ETERNA JUVENTUDE

Amanhã será um dia muito especial para ela, mas uma dúbia sensação a deixa agitada. Alegria, sim, pelo próprio dia: quinze anos. Tristeza, também, pois será mais um ano em sua vida: ela se arrepia toda quando pensa em envelhecer.

Sentada na poltrona, as pernas cruzadas, ela olha nervosamente para o relógio de pulso. Onze e meia. Mais meia hora e completará quinze anos. Nascera precisamente à meia-noite. Está ansiosa, inquieta. Quatorze anos por mais meia hora?

Curioso esse medo de envelhecer. Na flor da juventude, quando todas as coisas belas da vida lhe sorriem, quando está desabrochando para a vida, eis esse medo insensato de se tornar uma velha. Não sabia ela que muitos anos teria de crédito pela frente? Com esse belo rosto isento de rugas, a lembrar um quadro renascentista, com esses olhos vivos, brilhantes, essa boca tão insinuante, com todos esses atributos tão bem merecidos, pensar na velhice por quê?

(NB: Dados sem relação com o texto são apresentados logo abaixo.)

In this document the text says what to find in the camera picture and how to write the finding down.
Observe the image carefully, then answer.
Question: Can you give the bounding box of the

Ela não consegue disfarçar o nervosismo. Anda de um lado a outro do quarto. Debruça-se à janela, espia a rua deserta, retorna ao sofá, pega um livro qualquer, faz que o lê, atira-o longe, fuma um cigarro (a inocente menina fumando?), outro cigarro, e mais outro.

No teto, uma lagartixa miúda andava de um canto a outro, à cata de insetos. Ela percebeu esse vaivém do animalzinho e se comparou a ele: também andava para-cá-para-lá-para-cá-para-lá. Admitia, sim, a diferença: o vaivém da lagartixazinha tinha razão de ser, era natural, sem a menor ansiedade. O dela, não. Vagava perturbada pelo quarto, os nervos à flor da pele. Chegou mesmo a invejar o bichinho, aquele animalzinho tão insignificante, tão repulsivo, que parecia competir de maneira desigual com ela. Só no espaço de cinco minutos, contou cerca de seis moscas e outros dois insetos que a lagartixa capturou. Poderia ser impressão sua, mas seria capaz de jurar que percebeu um ar de contentamento na face daquele bichinho.

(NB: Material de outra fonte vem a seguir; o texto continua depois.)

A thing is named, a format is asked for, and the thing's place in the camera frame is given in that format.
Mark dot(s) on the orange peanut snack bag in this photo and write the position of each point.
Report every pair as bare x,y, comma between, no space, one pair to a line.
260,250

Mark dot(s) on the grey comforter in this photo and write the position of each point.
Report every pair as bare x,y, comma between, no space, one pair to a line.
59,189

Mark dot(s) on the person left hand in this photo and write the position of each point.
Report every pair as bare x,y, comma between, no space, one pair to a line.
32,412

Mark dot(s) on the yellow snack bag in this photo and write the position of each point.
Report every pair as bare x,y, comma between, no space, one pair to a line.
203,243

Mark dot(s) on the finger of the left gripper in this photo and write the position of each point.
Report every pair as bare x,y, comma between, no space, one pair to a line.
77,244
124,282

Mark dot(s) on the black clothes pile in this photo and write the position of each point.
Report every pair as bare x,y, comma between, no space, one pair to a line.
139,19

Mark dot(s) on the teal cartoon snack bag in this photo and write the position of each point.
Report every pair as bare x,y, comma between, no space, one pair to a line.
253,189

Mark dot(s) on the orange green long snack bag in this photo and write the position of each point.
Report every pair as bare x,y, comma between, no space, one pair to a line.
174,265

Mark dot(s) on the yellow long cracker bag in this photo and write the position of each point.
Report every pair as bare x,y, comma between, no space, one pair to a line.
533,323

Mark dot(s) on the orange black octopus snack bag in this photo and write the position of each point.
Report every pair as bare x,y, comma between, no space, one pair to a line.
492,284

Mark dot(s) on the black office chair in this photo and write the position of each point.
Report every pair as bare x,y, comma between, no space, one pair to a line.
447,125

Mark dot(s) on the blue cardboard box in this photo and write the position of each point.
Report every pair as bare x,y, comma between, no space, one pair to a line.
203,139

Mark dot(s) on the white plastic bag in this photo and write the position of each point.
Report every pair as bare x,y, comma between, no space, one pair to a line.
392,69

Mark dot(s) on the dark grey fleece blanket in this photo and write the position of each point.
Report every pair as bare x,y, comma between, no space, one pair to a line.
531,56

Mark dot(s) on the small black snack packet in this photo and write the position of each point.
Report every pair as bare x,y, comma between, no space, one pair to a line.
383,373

Por um momento, deixou de olhar para o teto e voltou os olhos ao relógio. Onze e quarenta e cinco. Um frio gelado lhe percorreu todo o corpo. Nesses breves, longos instantes que antecediam à data tão ansiada (ansiosa?), sua mente se povoou de reflexões bobas sobre sua própria existência. E cada vez mais um nervosismo insano parecia dominá-la.

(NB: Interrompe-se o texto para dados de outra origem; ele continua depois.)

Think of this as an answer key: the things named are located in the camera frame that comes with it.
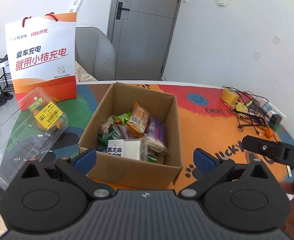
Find brown cardboard box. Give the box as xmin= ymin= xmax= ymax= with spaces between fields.
xmin=78 ymin=82 xmax=182 ymax=190

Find clear cracker snack pack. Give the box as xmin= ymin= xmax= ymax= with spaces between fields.
xmin=112 ymin=125 xmax=136 ymax=139

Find orange tangerine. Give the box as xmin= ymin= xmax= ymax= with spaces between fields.
xmin=265 ymin=127 xmax=274 ymax=138

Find orange biscuit snack pack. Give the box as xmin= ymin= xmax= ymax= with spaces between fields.
xmin=126 ymin=102 xmax=149 ymax=138

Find green snack packet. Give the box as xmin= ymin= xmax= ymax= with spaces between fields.
xmin=113 ymin=112 xmax=131 ymax=126

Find beige small snack packet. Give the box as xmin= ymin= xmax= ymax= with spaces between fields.
xmin=99 ymin=119 xmax=114 ymax=139

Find yellow tape roll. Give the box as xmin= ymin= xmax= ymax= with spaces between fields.
xmin=221 ymin=88 xmax=239 ymax=105

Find white orange paper bag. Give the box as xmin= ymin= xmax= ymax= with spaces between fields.
xmin=5 ymin=12 xmax=77 ymax=102

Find black white sesame snack pack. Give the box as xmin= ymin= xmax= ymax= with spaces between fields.
xmin=107 ymin=138 xmax=148 ymax=161

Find purple wafer snack pack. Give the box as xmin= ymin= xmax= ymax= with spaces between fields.
xmin=146 ymin=117 xmax=167 ymax=153

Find dark slippers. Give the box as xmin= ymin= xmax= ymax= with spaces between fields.
xmin=0 ymin=92 xmax=13 ymax=106

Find grey chair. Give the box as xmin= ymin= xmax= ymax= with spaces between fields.
xmin=75 ymin=27 xmax=116 ymax=81

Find black wire stand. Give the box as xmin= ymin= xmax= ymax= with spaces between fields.
xmin=233 ymin=102 xmax=267 ymax=135

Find black power adapter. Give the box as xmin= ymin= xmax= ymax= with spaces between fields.
xmin=270 ymin=114 xmax=282 ymax=126

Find white power strip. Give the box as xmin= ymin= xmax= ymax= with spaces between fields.
xmin=260 ymin=101 xmax=286 ymax=125

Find black shoe rack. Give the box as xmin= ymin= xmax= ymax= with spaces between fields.
xmin=0 ymin=55 xmax=14 ymax=93

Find colourful cat table mat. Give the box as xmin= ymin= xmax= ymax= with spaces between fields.
xmin=0 ymin=81 xmax=294 ymax=193

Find clear plastic clamshell box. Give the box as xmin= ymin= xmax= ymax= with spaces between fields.
xmin=0 ymin=88 xmax=68 ymax=190

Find grey door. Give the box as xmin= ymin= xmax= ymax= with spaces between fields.
xmin=107 ymin=0 xmax=180 ymax=80

Quando tinha dez anos, o avó, ao vê-la triste após apagar as velinhas do bolo de aniversário, tentou alegrá-la, filosofando sobre a vida e a maneira de se lidar com ela. Os anos passam inexoravelmente, como a água passa debaixo da ponte e como passa o vento por entre as folhagens: sem que possamos perceber. Quando menos esperamos, já estamos maduros, endurecidos por nossos conceitos duvidosos, presos numa carcaça velha. É quando nos lembramos dos (verdes) anos que ficaram para trás, quando (ó candida estupidez!) tentamos reviver a juventude que despencou há muito no poço de nossa existência insatisfeita. Hoje se é jovem, a tinta ainda fresca. Fechamos os olhos e, ao abrirmos, vemos o moço risonho transformado num velho taciturno. Assim é a vida, minha linda. Momentos magníficos, momentos amargos, que passam por nós como num lampejo. Bons, maus, devemos vivê-los plenamente. Que chato seria viver eternamente num mar de rosas, não acha?

O avô era um sábio. Passara os últimos anos de vida na tentativa de entender as inquietações humanas. O longo tempo de estudo não foi suficiente para encontrar as respostas tão procuradas. Serviu-lhe apenas para levá-lo a uma clínica psiquiátrica, onde terminou seus dias. Mas o avô morrera há vários anos. Ela é quem estava ali angustiada com sua vida e com o tempo que se esvaía segundo a segundo.

Tornou a olhar para o relógio. Onze e cinquenta e nove. Desesperada, o corpo todo banhado em suor, atrasou o relógio em algumas horas e, satisfeita, dormiu o sono tranquilo dos sonhadores.

Há uma semana que, trancada no quarto, vinha atrasando o relógio.